Usually when you’re trying to restore your gut health, I recommend avoiding most bread, rice, pasta and white potatoes. These foods are all high GI, (rated high on the glycemic index) meaning that they burn to sugar inside your system very quickly.
In order to deal with this quick-sugar dump, your system releases a massive wave of insulin which destabilizes your microbiome and knocks all your precious gut critters off their perches. Imagine all this insulin rushing through your inner ecosystem like a tsunami through the rainforest, damaging your delicate gut biome in the process.
So what’s the answer? Eat foods that burn slowly inside your system, gently trickling blood sugar in over time. You want low GI foods – ideally 55 or lower on the GI scale. If you’re wondering about the GI rating of a certain food, it’s quick and easy to look it up – just type in “GI rating of…” and you’ll find the answer.
However this raises a certain problem – what can we eat for lunch?? What do we use to replace bread, pasta, rice and potatoes as a base for our sauces, toppings and flavourings?
Now there’s a new contender on the pasta front, only recently introduced to the UK. It’s ancient, it’s from Japan and it’s called “konjac noodles” or “Shirataki noodles.” In the UK these noodles are currently available as “Zero Noodles.”
In Japan, noodles made from ‘konjac four’ have been a dietary staple for 2000 years. Konjac noodles contain zero net calories, zero net carbs and have a glycemic index score of zero, meaning it will not spike your blood sugar levels at all – super gut friendly!
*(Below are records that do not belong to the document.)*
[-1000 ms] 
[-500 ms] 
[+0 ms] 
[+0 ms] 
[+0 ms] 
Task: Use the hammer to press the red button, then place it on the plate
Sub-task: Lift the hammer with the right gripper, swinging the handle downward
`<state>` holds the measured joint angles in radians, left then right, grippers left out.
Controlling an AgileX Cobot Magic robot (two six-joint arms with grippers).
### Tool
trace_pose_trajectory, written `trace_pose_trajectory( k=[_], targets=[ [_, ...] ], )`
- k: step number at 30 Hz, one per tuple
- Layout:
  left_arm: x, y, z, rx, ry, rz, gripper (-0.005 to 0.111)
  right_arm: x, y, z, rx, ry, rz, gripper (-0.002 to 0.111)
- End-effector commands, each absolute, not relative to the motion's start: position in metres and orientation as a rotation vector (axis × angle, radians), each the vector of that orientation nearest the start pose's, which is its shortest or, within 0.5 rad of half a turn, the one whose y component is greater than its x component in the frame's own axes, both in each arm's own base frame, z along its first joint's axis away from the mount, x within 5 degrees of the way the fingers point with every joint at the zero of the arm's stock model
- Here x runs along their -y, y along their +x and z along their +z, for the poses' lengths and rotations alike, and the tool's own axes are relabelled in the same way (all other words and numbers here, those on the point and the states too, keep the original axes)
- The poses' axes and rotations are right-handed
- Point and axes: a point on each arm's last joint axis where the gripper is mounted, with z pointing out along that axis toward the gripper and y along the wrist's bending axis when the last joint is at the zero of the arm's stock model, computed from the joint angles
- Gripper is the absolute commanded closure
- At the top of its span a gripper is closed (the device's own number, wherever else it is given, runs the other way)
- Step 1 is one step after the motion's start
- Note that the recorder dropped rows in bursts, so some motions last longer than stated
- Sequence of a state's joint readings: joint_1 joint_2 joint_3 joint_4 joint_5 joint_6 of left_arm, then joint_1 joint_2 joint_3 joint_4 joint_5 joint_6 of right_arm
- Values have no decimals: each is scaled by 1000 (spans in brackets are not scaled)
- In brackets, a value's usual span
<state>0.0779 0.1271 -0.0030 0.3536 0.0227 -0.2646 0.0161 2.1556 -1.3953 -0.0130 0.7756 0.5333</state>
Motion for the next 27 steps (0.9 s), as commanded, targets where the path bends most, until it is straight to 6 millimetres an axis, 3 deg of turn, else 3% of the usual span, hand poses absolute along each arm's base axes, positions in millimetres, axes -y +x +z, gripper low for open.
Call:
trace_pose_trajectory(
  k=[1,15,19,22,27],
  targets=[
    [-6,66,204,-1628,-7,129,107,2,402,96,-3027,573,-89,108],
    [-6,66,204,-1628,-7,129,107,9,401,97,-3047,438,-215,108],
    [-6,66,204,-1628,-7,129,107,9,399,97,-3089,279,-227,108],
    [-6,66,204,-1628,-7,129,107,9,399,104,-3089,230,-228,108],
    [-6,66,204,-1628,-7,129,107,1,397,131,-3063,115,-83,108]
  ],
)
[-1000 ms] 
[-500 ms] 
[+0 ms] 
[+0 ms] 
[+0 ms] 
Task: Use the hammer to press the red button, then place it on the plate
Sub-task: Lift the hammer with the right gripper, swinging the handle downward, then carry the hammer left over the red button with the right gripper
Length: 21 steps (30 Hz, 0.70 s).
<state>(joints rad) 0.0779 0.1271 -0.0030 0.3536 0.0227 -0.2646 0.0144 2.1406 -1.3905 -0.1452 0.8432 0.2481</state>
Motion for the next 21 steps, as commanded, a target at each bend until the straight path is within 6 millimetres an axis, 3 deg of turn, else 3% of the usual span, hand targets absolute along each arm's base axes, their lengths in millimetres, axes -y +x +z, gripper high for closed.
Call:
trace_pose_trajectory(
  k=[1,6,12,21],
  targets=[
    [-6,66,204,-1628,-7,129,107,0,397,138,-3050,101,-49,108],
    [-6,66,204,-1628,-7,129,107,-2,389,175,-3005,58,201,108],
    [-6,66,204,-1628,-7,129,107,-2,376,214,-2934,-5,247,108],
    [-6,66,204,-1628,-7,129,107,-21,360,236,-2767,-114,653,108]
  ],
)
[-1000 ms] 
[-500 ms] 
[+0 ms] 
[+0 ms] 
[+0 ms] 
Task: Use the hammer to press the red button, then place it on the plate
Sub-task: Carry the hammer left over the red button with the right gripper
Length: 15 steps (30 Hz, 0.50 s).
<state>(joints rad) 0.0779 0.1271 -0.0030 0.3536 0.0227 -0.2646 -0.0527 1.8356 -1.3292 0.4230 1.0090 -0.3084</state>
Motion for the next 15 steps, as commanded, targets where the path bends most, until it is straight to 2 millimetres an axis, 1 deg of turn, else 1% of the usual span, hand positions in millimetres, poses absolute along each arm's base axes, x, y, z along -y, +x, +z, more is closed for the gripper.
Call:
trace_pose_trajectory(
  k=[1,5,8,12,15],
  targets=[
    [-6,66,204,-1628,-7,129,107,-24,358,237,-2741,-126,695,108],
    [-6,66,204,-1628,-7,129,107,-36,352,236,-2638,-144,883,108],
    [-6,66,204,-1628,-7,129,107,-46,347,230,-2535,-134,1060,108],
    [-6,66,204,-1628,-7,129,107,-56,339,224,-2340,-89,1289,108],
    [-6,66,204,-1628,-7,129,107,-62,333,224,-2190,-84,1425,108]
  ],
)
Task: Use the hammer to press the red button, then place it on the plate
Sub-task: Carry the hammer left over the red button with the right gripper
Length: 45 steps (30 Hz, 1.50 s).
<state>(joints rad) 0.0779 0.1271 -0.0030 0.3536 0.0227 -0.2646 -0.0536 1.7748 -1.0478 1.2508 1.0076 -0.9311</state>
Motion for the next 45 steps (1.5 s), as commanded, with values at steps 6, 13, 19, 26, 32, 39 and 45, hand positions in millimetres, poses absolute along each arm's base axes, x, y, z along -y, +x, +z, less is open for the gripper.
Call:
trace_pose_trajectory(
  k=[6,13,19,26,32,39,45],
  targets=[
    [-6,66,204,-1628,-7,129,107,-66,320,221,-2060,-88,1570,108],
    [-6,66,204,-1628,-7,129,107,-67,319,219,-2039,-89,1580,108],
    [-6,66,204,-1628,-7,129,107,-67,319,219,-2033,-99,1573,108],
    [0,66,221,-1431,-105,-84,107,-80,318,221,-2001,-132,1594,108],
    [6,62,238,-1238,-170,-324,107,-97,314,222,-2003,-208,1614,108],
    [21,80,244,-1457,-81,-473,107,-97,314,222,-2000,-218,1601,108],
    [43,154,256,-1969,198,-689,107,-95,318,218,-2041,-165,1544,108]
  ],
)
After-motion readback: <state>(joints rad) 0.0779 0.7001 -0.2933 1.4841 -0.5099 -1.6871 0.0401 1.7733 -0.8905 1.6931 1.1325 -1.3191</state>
Konjac, also known as konjak, konjaku, konnyaku potato, devil’s tongue, voodoo lily, snake palm or elephant yam, is one of the starchiest vegetables on the planet. The indigenous people of China have used konjac to treat asthma, breast pain, coughs, hernias, burns and various skin disorders. Present day scientific studies have revealed that supplementing with konjac can significantly lower plasma cholesterol, improve carbohydrate metabolism, encourage bowel movements and promote a healthy colon.1
Konjac’s super-fibrous tubers are ground up into something called “glucomannan powder,” which is a beneficial, soluble and fermentable dietary fiber used in Asia for thousands of years as both food and traditional medicine.
Glucomannan is marketed for its ability to promote weight loss, and you may see it advertised in supplement form. However taking glucomannan in the form of konjac noodles is the safest and most reliable way to get this ancient health food into your diet.
Glucomannan powder also works as a prebiotic that feeds the friendly bacteria in the intestine. Like all prebiotics, it passes through the upper part of the gastrointestinal tract and remains undigested because the human body can’t fully break it down. But once prebiotics reach the colon, where they’re fermented by the gut microflora, they help nurture a healthy environment for helpful live cultures – like the ones found in your daily kefir!
Glucomannan noodles come sealed in water, in 200g packets.They must be boiled for at least three minutes. They look a little bit like rice noodles, but their texture is different to conventional noodles – a bit more more rubbery. They don’t have much flavour on their own, so you’ll need to top them with a tasty sauce to add flavour.
The noodles contain 96 percent water and less than 4 percent glucomannan fibre. So it’s surprising that they fill you up as much as they do, but they are well-known as a “bulking” or filling food, which can be helpful if you’re trying to shed a bit of extra weight.
Glucomannan powder is also great for diabetics; there are more than 20 scientific studies involving glucomannan and diabetes. One of the ways it can help diabetics is by delaying the stomach’s natural emptying process, which leads to more gradual sugar absorption and lower blood sugar levels after meals.
In fact, konjac is considered so effective at lowering blood sugar that diabetics who are already taking blood-sugar-lowering medication are advised to exercise caution, monitoring blood sugar levels closely to make sure they don’t drop too low. Speak with your doctor to see if the dose of your diabetes medication might need to be changed to account for the glucomannan. Also due to blood sugar effects, stop using it at least two weeks before any scheduled surgery.
If you’re pregnant or breastfeeding, it’s best to avoid glucomannan products since the safety of taking them under these conditions is still unclear. If you have any medical condition or are taking medication already, consult a doctor before taking glucomannan.
Give these ancient superfood noodles a try, and let me know how you get on! I’d love to know what you think.